Strategic Primer: Distinctive: Competent subordinates

There are several features that distinguish my strategy game, Strategic Primer from other strategy games I know of, even those that influence it. One example is that in Strategic Primer, the player has competent subordinates.

Every strategy game I know of (except perhaps AI War, which I haven’t played enough to become the slightest bit competent) presents only a single level of subordinates to the player. For instance, each campaign in real-time strategy game Galactic Battlegrounds (a Star Wars themed Age of Empires) has the main character rising from a low-level commander to something approaching commander in chief, but all through the game the units are the same, just with some not available yet at the beginning, and from beginning to end the player has to micromanage every single unit.

In games with advisors, such as SimCity and the recently-released Sid Meier’s Civilization V, each advisor advocates his or her own pet project or agenda without any regard for the facts. (In SimCity 2000, for instance, the transportation advisor screams at you if you reduce transportation funding by even 10%, even if other critical priorities are running at less than half their requested budgets and the city is bankrupt.) The closest thing to a sensible advisor I’ve seen is Sid Meier’s recommendations in Civilization IV, but even that is rarely in touch with the real state of affairs.
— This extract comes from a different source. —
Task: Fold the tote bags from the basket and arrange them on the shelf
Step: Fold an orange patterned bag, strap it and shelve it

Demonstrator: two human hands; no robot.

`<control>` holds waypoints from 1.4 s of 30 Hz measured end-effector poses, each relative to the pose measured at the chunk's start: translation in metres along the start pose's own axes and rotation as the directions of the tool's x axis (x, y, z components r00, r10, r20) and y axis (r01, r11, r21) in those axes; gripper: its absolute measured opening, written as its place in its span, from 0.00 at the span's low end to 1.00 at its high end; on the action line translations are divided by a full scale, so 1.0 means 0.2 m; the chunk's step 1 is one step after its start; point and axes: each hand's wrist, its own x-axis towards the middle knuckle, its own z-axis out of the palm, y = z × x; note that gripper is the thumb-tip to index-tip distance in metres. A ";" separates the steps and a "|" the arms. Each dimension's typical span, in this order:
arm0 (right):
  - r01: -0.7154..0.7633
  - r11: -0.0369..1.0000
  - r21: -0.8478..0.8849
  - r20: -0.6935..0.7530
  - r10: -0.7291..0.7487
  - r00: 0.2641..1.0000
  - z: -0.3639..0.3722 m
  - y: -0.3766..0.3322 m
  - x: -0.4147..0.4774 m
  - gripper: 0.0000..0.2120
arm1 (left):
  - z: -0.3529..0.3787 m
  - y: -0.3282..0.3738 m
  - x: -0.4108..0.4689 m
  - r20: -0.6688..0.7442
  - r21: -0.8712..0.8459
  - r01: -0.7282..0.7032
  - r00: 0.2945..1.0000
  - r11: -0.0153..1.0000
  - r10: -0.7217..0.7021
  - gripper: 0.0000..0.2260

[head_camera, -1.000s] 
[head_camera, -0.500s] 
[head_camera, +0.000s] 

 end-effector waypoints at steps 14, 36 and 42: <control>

Not so in Strategic Primer. In the campaign (and this is planned for the computer version, though it’s obviously not there yet) you start with a rather small operation, and a chain of command grows to lighten the commander’s administrative burden. In future campaigns (though for the most part not this one) the player’s aide-de-camp will even present possible strategies for the player’s approval. In other games subordinate commanders are invisible extensions of the player, who has to make all the decisions himself or herself; in Strategic Primer the player can for the most part trust his or her staff to carry orders out.

Once the player’s command has grown from one fortress and no more than a few dozen men to many fortresses and masses of men, though, the player’s generals may grow ambitious—not of him, since there is no provision in the game for revolt, but of each other. And as they become more skilled and experienced they will have their own ideas about the way things should go, and may take somewhat … creative interpretations of their orders. And sometimes they may be right, and sometimes wrong. But that’s the mark of a competent (if insubordinate) commander. And competence (aside from competence at obeying micromanaging orders) is not something any game I’m aware of has portrayed in any character under the player’s command. Until Strategic Primer.